• [What you will do]:
The expected output is the set of lines below beginning at the one that contains "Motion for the" and ending at the final line, reproduced exactly.
--- Data section Enclosed Below ---
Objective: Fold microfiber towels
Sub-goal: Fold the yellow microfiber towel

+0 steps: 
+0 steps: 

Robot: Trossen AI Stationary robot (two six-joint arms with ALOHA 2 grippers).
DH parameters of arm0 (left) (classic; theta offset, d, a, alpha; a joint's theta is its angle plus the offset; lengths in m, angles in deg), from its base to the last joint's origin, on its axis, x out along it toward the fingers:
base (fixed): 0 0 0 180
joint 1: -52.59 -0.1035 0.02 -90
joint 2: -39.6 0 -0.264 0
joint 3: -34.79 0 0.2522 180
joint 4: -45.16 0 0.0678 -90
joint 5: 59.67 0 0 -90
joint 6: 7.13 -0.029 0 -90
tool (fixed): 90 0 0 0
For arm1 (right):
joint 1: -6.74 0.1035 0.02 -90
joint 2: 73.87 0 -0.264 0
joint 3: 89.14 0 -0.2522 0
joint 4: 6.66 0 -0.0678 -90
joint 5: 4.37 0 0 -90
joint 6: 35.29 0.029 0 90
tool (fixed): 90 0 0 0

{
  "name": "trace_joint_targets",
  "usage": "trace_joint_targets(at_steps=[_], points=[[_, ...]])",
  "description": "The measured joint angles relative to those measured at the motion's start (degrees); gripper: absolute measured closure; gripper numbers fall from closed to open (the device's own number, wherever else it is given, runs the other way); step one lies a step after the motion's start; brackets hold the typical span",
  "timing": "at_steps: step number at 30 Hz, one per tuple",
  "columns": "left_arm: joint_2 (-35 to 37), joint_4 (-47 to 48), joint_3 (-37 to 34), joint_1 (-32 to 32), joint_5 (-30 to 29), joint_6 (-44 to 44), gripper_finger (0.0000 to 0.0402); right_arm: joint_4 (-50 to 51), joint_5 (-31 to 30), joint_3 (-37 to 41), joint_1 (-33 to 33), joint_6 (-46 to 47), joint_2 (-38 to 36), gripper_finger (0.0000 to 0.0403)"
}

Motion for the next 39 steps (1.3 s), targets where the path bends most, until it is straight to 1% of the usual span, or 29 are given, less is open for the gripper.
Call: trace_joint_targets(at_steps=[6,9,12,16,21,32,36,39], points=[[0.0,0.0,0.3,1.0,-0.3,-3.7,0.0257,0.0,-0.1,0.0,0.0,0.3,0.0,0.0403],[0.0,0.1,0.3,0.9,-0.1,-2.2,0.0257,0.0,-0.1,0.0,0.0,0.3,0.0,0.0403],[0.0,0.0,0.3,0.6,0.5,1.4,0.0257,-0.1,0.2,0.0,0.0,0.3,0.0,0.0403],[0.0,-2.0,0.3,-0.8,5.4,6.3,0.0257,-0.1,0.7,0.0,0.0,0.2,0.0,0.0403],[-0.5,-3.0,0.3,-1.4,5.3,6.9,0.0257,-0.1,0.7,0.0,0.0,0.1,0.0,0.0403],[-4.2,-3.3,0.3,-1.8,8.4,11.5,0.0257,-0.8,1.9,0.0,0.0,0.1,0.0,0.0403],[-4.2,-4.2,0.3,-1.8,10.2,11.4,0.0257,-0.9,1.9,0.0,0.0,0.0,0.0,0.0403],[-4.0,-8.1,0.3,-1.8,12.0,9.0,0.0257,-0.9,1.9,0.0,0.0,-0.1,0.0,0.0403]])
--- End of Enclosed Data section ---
• [Written reply]:
Motion for the next 39 steps (1.3 s), targets where the path bends most, until it is straight to 1% of the usual span, or 29 are given, less is open for the gripper.
Call: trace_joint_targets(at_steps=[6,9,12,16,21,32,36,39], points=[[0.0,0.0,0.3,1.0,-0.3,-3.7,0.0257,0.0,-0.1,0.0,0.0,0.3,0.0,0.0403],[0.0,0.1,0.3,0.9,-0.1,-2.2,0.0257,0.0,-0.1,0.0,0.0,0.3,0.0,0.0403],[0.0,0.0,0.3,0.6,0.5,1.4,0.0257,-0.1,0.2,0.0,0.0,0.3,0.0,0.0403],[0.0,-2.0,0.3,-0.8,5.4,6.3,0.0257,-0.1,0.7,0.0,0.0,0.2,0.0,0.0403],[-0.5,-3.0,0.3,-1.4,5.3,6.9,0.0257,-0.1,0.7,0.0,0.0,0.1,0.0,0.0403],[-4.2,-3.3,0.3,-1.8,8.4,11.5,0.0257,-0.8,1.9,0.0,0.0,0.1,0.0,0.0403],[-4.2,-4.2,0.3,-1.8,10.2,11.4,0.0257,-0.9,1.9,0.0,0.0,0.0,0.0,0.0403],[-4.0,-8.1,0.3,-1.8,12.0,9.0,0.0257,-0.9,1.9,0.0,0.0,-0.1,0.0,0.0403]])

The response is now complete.